Providing the Dutch legislature with advice about market rules as well as enforcement of these rules are part of the ACM’s core competences. But despite many years of experience in this field, finding the right balance between business freedom and market regulation has proved elusive. Compromising between the two extremes of the spectrum remains a constant struggle. Different times also call for different rules. Sometimes, regulation stifles every new commercial initiative and innovation lags behind. At other times, stricter rules are needed because the outcomes are undesirable.

So there’s no point looking for rules that will work well once and for all. In most cases, market rules are already obsolete as soon as they come into force. That’s not down to ignorance or unwillingness but almost a law of nature. After all, supply and demand as well as the context in which they operate are constantly changing. The only solution is to allow rules and enforcement to evolve smoothly with those changes.

Take for example ACM’s licensing of energy suppliers. To break open the former costly and cumbersome energy monopolies, the rules had to provide opportunities for new firms with new business models. For a long time, that worked well. The Netherlands had a competitive, low-priced energy market. But the context changed. Some of those new firms may have been cheap (which was nice!), but they proved less than solid. When they encountered headwinds, they toppled over. That, in turn, led to financial problems for consumers and a good deal of social unrest.

Things are different now. Quite rightly, preventing bankruptcies of energy suppliers has become more important. ACM has therefore set stricter requirements for financial resilience, and firms have to demonstrate more robust plans. But let’s not be under any illusions. It’s possible that, in a few years’ time, consumer prices will be lower in other countries because their energy suppliers are able to try out new business models while bearing a lighter regulatory burden. If so, the requirements may need to be adjusted again. That's not a bad thing. It's just the operation of the law of nature.

Timely response to changes

Constant agility is therefore required, in terms of both rules and enforcement. But since legislative processes are slow by nature, market authorities have an important role to play. If the rules are enshrined in open (“principle-based”) standards, their interpretation can move in line with what the markets need to work properly. The licensing of energy suppliers is a good example. When the strings had to be tightened, there was no need to change the law, although in a democracy with the rule of law, this change of policy should first be consulted properly. A solid justification must be given for the change as part of a commitment to transparency towards society. This needs to be coupled with good communication and a reasonable transition period so that all parties – consumers and companies alike – have an opportunity to adapt to the new reality. It also requires the market authority to keep its eyes and ears open to identify and respond to changes without every incident triggering a change of course.

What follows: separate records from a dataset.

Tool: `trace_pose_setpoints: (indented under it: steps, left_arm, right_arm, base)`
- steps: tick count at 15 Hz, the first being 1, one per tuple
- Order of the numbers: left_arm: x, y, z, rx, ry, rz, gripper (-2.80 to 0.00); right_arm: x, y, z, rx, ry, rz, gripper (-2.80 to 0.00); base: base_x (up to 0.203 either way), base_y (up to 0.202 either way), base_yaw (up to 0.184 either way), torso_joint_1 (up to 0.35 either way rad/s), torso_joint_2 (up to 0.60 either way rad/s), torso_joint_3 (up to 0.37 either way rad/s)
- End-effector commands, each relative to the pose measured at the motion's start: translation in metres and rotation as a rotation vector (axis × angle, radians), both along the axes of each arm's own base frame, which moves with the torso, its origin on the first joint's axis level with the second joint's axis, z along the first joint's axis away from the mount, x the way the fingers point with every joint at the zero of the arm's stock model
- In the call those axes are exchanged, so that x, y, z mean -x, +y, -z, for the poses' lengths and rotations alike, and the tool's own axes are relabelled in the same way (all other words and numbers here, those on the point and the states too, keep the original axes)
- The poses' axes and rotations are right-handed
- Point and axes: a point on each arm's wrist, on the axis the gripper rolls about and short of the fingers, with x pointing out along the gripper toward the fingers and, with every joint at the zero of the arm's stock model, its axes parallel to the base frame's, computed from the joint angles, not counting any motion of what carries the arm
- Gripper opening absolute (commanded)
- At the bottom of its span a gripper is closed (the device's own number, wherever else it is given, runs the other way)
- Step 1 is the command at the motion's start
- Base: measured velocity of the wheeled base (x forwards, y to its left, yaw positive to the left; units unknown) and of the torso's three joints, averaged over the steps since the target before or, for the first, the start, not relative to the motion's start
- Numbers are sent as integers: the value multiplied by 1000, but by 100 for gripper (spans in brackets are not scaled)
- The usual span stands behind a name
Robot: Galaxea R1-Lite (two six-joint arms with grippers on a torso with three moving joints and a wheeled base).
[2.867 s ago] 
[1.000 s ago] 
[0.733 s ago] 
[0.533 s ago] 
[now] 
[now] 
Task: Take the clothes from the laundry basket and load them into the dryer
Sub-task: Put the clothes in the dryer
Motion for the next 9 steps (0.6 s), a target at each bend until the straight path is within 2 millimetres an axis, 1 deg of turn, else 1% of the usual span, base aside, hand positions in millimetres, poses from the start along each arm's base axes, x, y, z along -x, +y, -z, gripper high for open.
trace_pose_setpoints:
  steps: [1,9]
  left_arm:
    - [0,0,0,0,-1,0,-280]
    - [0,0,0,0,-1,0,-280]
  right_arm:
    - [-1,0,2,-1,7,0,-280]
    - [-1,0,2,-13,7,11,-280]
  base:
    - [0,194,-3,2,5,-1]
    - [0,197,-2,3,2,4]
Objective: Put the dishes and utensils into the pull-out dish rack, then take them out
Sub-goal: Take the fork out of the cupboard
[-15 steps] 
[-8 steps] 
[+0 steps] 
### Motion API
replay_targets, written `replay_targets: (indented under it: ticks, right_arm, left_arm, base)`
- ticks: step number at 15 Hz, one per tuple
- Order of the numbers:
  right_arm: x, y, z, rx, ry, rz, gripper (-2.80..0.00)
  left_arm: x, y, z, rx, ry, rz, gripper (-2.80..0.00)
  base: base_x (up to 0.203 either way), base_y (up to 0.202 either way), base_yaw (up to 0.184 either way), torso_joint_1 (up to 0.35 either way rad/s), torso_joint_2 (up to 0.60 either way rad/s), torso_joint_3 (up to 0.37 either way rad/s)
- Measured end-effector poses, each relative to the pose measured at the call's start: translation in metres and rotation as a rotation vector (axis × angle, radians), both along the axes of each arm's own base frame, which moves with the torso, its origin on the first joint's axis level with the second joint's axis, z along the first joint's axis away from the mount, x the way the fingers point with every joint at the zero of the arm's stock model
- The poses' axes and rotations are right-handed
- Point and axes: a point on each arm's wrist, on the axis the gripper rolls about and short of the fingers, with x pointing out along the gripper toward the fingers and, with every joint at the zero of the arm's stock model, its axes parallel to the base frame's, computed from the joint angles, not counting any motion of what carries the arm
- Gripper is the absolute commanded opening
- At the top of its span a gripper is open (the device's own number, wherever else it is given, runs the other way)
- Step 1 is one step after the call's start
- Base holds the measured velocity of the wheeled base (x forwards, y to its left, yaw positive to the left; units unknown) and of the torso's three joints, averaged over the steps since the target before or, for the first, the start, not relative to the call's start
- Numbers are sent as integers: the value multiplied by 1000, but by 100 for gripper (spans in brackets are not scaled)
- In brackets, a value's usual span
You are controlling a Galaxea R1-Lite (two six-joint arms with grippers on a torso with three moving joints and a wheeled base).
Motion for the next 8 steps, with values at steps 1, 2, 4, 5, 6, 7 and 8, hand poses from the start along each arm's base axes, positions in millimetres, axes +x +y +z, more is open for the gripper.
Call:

An agile market authority is not just nice to have. It’s actually important to have predictability and legal certainty. But the volatile outside world make it impossible for everything to stay the same. At the end of the day, no one would benefit from that. We therefore need to strike a balance between business freedom and market regulation, and between agility and predictability. In that context, we must abide by the ancient Greek adage panta rhei, everything flows. The world is constantly changing and everyone must move with it.